How does increasing voltage lower current in a transformer?

[fawk3s]

I know this question is prolly stupid and with a simple answer but I just can't figure it out.

Well, the electromagnet, which is basically what changes the voltage and current. It is said that you can lower the current by raising the voltage and vice versa. I know WHY they do it, but what I don't understand is how can highering the voltage lower current?
I=U/R
R stays the same
I changes according to U
U is raised

"I" should raise too.

I would completely understand when lowering the voltage would lower the current and vice versa.

This prolly a very stupid question so I understand all the "lolling" but I need to know hte answer.

Thanks in advance,
fawk3s

 

[diazona]

I can't say for sure without knowing what physical system you're talking about, but it probably has something to do with energy conservation.

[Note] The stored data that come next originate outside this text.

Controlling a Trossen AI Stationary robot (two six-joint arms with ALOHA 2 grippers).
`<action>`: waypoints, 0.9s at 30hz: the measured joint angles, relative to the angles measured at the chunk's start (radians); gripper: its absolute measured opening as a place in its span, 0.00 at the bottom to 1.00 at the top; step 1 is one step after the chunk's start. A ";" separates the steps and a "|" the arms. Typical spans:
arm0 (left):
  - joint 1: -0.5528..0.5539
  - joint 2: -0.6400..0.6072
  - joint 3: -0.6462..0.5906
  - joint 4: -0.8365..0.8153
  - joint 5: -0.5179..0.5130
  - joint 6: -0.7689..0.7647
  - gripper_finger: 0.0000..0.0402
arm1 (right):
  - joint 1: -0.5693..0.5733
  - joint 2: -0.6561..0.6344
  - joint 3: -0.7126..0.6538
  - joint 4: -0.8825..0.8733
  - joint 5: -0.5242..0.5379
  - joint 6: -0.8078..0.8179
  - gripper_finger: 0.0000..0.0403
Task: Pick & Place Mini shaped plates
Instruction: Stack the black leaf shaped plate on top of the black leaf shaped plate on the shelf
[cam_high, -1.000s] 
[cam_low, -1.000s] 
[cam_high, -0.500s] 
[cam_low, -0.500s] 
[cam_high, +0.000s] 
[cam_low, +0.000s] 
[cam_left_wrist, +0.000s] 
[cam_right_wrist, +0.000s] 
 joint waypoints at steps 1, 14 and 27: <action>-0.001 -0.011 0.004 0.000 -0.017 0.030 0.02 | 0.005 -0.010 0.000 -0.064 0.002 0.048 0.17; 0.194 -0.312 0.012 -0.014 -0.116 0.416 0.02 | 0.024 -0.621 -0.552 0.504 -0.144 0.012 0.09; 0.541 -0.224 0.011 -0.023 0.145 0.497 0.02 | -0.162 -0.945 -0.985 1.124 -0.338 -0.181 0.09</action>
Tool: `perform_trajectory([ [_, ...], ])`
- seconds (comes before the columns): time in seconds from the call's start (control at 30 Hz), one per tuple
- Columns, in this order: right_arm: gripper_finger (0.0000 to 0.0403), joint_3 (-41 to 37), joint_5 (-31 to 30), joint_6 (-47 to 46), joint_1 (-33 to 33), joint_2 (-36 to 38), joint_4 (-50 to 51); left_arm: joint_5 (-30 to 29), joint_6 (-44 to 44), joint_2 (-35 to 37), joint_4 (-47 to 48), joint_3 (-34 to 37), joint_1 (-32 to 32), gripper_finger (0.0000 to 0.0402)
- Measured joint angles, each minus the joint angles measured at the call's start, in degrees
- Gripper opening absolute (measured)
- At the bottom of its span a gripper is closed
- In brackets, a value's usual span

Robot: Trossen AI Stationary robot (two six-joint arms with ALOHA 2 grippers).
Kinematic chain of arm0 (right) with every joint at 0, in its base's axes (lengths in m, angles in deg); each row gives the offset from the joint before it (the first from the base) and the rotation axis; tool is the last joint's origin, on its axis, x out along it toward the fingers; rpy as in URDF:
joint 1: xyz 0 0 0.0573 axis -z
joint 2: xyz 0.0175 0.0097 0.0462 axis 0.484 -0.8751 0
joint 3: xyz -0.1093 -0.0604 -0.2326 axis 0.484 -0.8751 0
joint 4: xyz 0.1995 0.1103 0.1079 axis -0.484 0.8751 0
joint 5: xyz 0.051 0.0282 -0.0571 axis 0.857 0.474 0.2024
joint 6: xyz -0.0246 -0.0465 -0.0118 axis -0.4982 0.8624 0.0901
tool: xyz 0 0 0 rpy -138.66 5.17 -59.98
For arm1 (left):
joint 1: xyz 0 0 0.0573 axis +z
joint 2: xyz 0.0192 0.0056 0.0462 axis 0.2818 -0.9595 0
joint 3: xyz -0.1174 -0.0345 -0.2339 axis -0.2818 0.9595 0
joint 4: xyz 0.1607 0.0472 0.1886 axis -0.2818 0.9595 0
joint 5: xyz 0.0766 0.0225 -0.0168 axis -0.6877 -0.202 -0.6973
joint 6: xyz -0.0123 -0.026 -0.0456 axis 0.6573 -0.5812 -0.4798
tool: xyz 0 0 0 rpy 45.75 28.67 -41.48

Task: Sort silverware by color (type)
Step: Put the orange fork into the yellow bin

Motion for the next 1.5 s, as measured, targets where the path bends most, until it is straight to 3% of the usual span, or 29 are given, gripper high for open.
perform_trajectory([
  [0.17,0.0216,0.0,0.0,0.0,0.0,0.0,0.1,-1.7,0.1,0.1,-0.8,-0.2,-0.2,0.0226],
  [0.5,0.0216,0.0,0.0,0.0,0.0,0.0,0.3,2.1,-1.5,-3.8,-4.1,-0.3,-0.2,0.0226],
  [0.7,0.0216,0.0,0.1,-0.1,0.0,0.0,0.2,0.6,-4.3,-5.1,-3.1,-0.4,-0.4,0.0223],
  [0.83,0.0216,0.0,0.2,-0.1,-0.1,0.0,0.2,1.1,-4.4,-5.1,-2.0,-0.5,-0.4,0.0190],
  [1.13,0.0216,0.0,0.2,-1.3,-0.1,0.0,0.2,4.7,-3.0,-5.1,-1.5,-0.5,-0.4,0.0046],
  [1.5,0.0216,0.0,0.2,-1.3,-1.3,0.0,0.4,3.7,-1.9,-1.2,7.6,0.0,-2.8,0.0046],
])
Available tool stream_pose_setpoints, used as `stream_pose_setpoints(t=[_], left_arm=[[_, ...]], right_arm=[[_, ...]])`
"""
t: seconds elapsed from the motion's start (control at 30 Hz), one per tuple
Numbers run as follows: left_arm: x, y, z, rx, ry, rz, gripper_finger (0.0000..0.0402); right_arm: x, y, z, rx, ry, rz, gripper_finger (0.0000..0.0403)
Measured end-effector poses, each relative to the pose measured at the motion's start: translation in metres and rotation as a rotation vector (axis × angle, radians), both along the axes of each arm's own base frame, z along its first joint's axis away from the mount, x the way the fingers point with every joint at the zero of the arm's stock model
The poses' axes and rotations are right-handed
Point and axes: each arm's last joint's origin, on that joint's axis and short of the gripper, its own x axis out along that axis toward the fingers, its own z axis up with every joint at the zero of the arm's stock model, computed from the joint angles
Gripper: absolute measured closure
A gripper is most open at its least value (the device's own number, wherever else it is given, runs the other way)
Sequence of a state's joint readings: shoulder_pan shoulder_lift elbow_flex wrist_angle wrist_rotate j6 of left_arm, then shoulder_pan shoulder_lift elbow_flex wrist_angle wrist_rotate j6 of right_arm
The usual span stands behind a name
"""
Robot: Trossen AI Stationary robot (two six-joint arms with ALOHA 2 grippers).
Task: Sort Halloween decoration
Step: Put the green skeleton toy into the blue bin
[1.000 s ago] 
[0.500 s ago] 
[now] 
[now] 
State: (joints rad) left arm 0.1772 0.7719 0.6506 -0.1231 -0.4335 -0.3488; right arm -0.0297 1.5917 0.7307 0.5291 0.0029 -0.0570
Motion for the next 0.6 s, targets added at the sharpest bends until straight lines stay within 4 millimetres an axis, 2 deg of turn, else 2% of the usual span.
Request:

The power (energy transferred per unit time) in a circuit is $P = IV$, and if energy/power is to be conserved, P must be a constant. So if you raise I, V gets lower, and vice-versa.

 

[fawk3s]

Ah, sorry about my equations. Its not the same as in English or where ever. I live in Estonia so, I=current, U=V=Voltage, R=obstacle (or I don't know how you call it).

P must be a constant. So if you raise I, V gets lower, and vice-versa.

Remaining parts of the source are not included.